By: Staff Writer
November 04, Colombo (LNW): In the first half of 2024, Sri Lanka’s state-owned Ceylon Petroleum Corporation (CPC) saw a significant reduction in its petroleum import costs, dropping to USD 1.235 billion from USD 1.38 billion in the same period of 2023. This reduction, as reported by the Finance Ministry, stemmed primarily from lower import volumes, influenced by the entrance of new competitors in the market, despite rising international crude oil prices.
The drop in import costs positively impacted CPC’s cost of sales, which decreased by 17.2% to LKR 467.7 billion, compared to LKR 564.6 billion in the first six months of 2023. However, CPC’s turnover simultaneously experienced a more substantial decline of 20.1%, dropping from LKR 681.5 billion in the first half of 2023 to LKR 544.3 billion in 2024.
This reduction in revenue significantly affected the company’s profitability, with net profits falling sharply by 70.2% to LKR 20.7 billion, compared to LKR 69.5 billion in the previous year. The lower profitability was attributed to increased competition and lower sales, despite the overall decrease in the cost of imports.
Furthermore, CPC’s financial obligations improved over the same period. The organization has now cleared all liabilities to Sri Lanka’s Bank of Ceylon and People’s Bank, thanks to a government initiative that took on CPC’s dollar-denominated debts from state banks. The debt owed to the National Iranian Oil Company, which had stood at USD 230.9 million at the end of 2023, also decreased to USD 191 million by the end of June 2024.
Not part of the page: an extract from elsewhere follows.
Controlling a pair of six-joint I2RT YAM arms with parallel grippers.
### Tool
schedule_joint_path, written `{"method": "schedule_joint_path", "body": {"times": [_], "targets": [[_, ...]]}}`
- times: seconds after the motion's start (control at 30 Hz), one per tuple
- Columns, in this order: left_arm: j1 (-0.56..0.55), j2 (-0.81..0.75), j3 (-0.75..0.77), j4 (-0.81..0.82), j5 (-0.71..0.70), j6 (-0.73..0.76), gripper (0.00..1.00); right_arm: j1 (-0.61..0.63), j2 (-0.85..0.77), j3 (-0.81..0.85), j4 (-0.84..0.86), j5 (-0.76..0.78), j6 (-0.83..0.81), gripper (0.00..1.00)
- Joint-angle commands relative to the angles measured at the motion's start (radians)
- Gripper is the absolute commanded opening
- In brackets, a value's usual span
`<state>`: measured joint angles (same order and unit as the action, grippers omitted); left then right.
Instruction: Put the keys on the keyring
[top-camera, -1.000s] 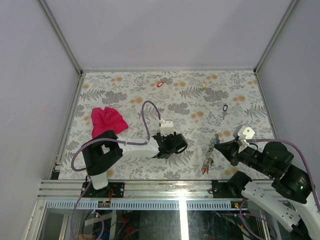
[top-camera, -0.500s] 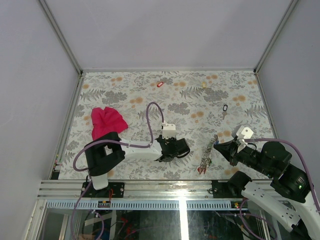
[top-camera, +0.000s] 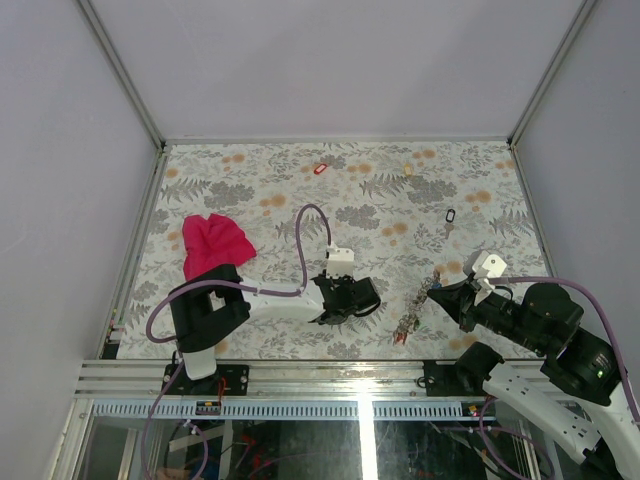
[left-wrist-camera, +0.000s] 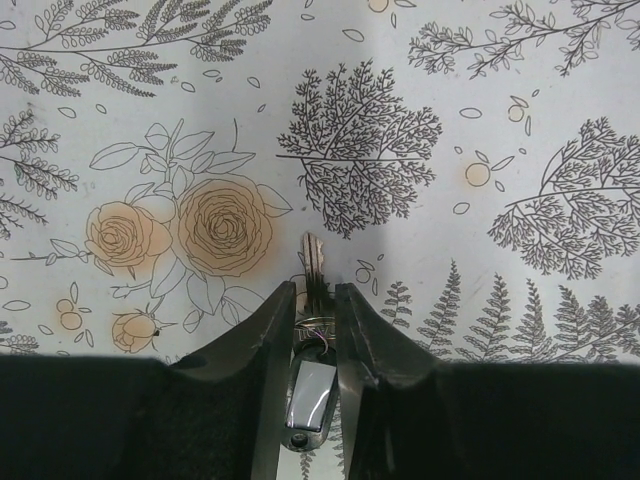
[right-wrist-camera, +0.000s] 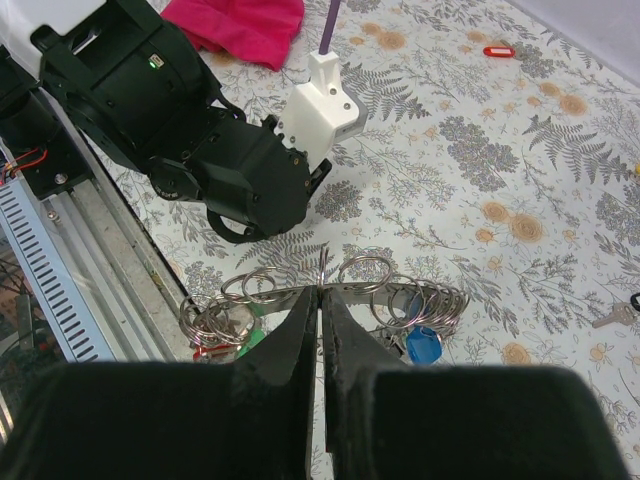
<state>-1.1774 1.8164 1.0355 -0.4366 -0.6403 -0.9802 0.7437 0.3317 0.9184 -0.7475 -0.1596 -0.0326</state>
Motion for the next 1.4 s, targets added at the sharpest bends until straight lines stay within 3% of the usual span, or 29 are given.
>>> {"method": "schedule_joint_path", "body": {"times": [0.0,0.2,0.6,0.97,1.37], "targets": [[-0.004,-0.010,-0.030,-0.036,-0.019,0.049,0.27,0.005,-0.007,0.020,0.096,-0.015,0.010,0.00],[-0.009,-0.069,-0.038,-0.070,-0.046,0.026,0.43,0.005,-0.005,0.010,0.101,-0.019,0.009,0.00],[-0.036,-0.100,-0.042,-0.079,-0.033,-0.053,0.47,0.004,-0.007,0.004,0.098,-0.024,0.005,0.00],[-0.032,-0.094,-0.060,-0.073,-0.029,-0.099,0.36,0.005,-0.005,0.011,0.096,-0.027,0.006,0.00],[-0.019,-0.067,-0.090,-0.015,0.006,-0.093,0.34,0.005,0.002,0.012,0.100,-0.032,0.008,0.00]]}}
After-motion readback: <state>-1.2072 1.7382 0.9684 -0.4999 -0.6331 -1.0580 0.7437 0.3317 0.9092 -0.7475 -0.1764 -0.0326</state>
The Finance Ministry report highlighted that CPC’s prior debt was largely due to dollar loans taken from state banks to cover supplier credits during times of currency shortages. These shortages often arose from the central bank’s policy of flexible inflation targeting, which involved printing money to encourage inflation and stimulate economic growth.
However, when money was created to finance imports, it led to a widening current account deficit and subsequent currency devaluations, causing CPC to incur substantial losses.
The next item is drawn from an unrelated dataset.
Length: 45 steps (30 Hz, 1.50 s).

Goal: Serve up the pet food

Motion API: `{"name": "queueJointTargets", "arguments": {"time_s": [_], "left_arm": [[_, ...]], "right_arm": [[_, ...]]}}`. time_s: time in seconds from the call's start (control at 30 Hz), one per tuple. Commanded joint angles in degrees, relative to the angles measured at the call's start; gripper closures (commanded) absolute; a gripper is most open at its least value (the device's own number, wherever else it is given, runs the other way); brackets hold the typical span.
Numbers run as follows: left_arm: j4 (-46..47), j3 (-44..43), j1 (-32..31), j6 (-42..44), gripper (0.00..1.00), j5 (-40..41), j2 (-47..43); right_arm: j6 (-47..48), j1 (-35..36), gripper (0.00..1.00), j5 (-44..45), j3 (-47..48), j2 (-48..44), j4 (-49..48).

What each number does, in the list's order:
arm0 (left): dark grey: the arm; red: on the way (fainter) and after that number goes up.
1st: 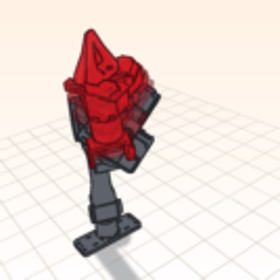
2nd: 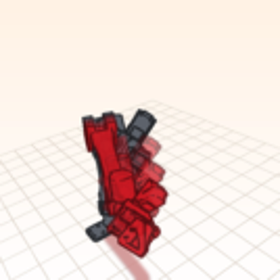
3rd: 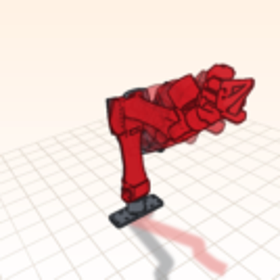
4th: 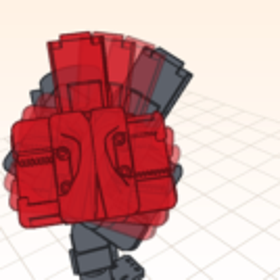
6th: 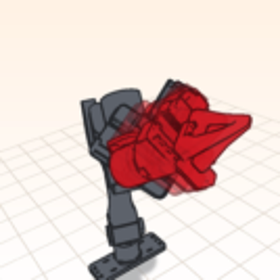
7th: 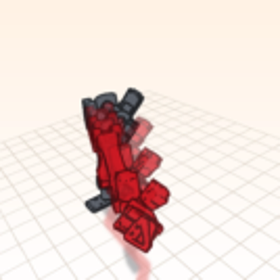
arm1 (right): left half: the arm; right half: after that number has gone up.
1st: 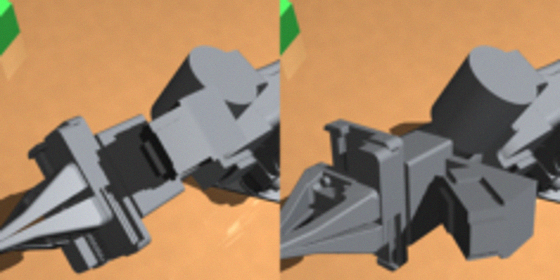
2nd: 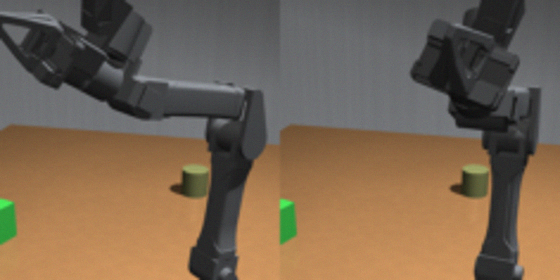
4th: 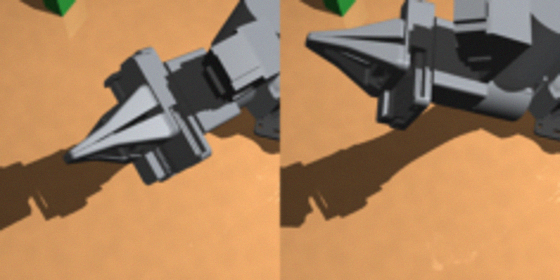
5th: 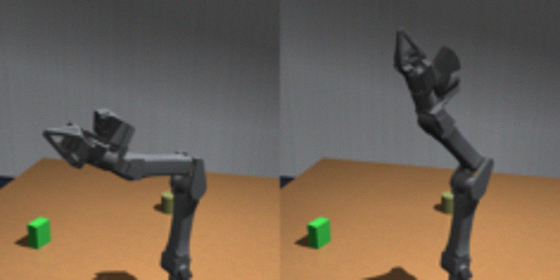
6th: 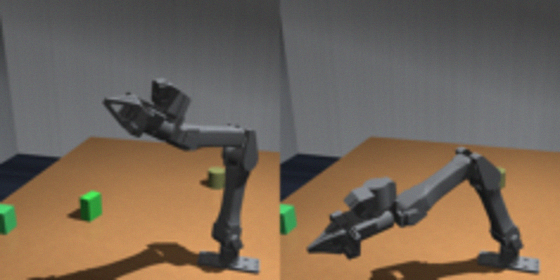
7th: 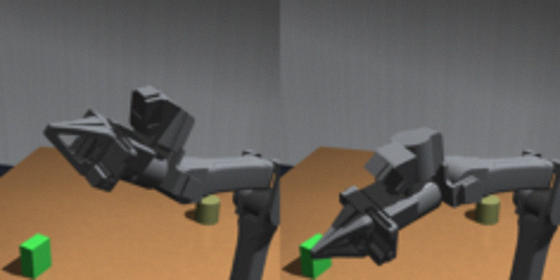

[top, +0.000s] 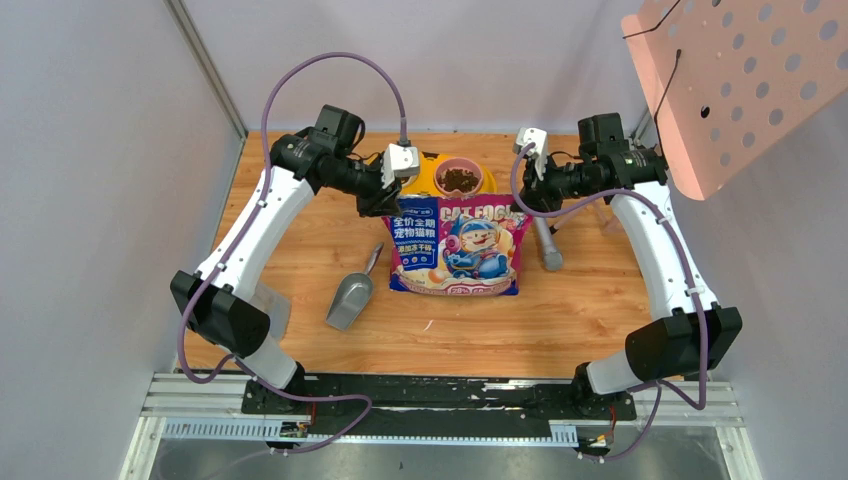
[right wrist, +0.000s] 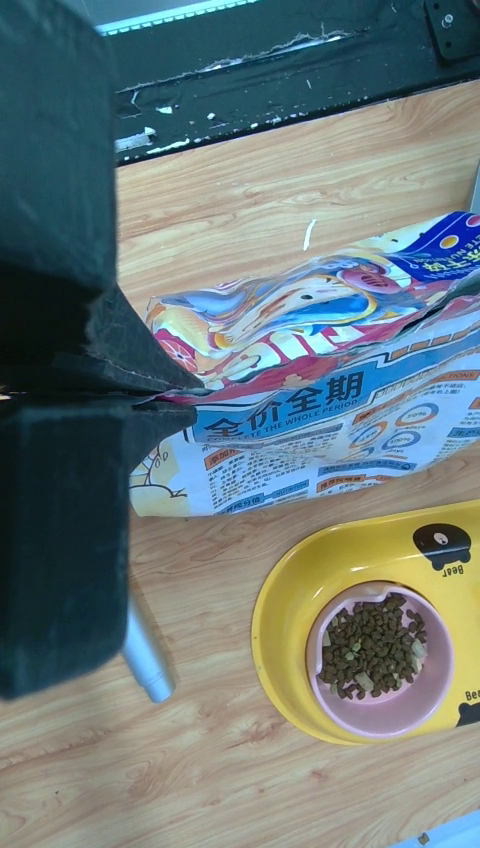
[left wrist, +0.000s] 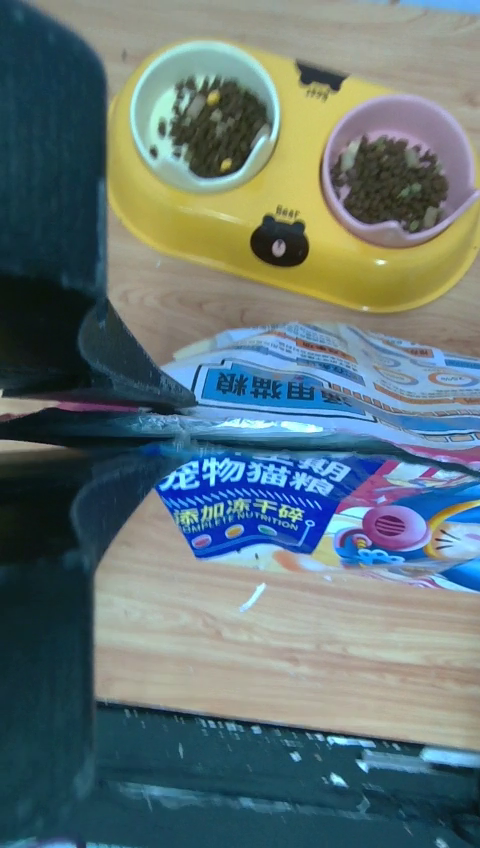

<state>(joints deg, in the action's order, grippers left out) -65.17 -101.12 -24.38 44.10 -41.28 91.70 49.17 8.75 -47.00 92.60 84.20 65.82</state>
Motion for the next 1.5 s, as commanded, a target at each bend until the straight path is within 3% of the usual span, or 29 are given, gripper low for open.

The economic challenges CPC faced were not new. During past currency crises, including one tied to the Iranian debt two decades ago, CPC had relied on suppliers’ credit.
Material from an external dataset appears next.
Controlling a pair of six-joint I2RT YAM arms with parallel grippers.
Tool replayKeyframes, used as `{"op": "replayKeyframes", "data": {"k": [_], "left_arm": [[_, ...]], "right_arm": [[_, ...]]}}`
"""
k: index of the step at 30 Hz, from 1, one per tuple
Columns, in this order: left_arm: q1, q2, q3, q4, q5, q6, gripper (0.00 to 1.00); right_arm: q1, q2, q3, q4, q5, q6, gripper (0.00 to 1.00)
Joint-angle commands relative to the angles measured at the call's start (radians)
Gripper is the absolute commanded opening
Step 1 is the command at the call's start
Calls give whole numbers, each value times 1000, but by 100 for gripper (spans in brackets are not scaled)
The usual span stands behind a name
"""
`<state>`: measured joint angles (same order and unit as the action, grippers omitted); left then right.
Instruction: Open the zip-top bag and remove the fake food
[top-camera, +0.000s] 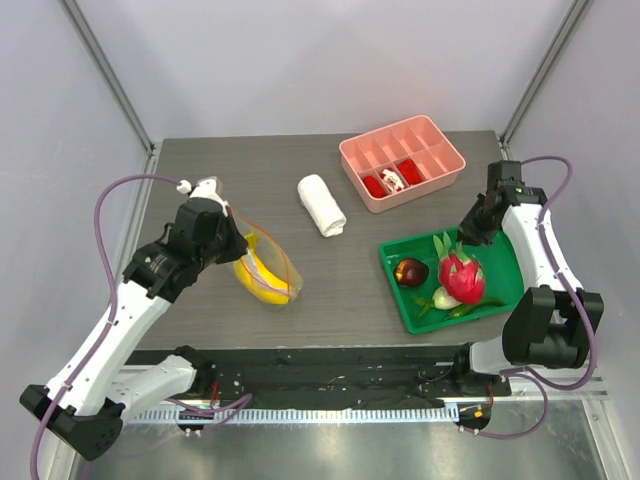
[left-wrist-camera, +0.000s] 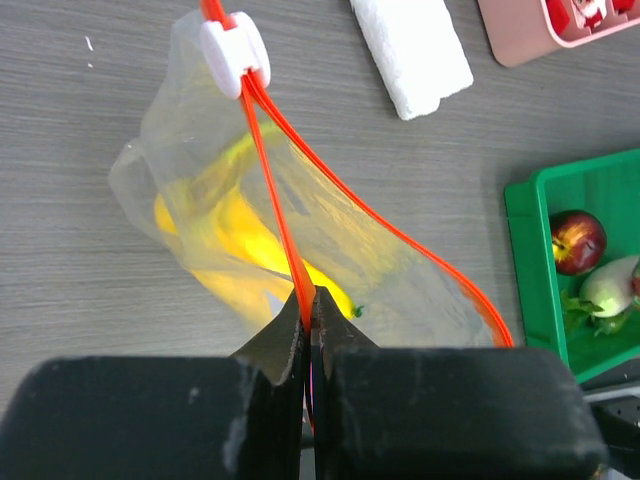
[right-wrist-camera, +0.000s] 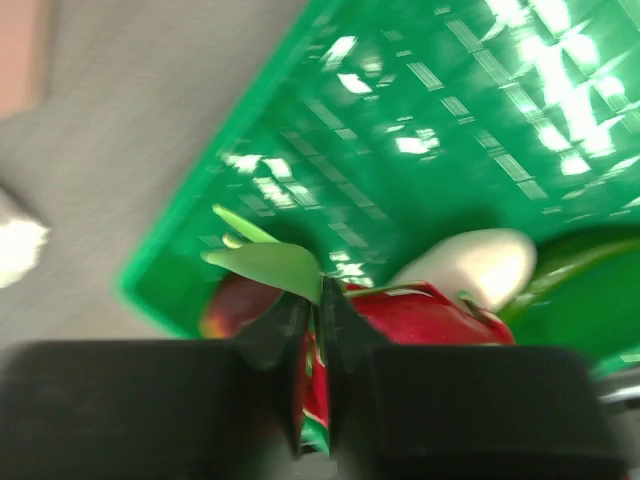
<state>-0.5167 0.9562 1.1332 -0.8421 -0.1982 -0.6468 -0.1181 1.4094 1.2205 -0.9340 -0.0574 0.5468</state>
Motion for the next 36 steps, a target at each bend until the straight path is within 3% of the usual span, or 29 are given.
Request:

Analysts noted that this pattern of incurring debt from money printing has continued to burden Sri Lanka’s economy. Additionally, the central bank’s approach of maintaining low interest rates through open market operations had similar consequences, contributing to the country’s financial instability.
After Sri Lanka’s civil war, the government pursued heavy debt accumulation, enacting the Active Liability Management Law to manage its debts actively. This approach, combined with unsustainable interest rate policies, eventually pushed Sri Lanka towards default.
However, since the last quarter of 2022, Sri Lanka’s central bank has maintained relative monetary stability, which has been advantageous for state energy firms like CPC. This stability, along with a gradual currency appreciation, has somewhat mitigated the impact of global oil price surges on CPC’s operations.
These changes have allowed CPC to reduce debts and manage costs better, even as profits and revenues shrink amid heightened market competition.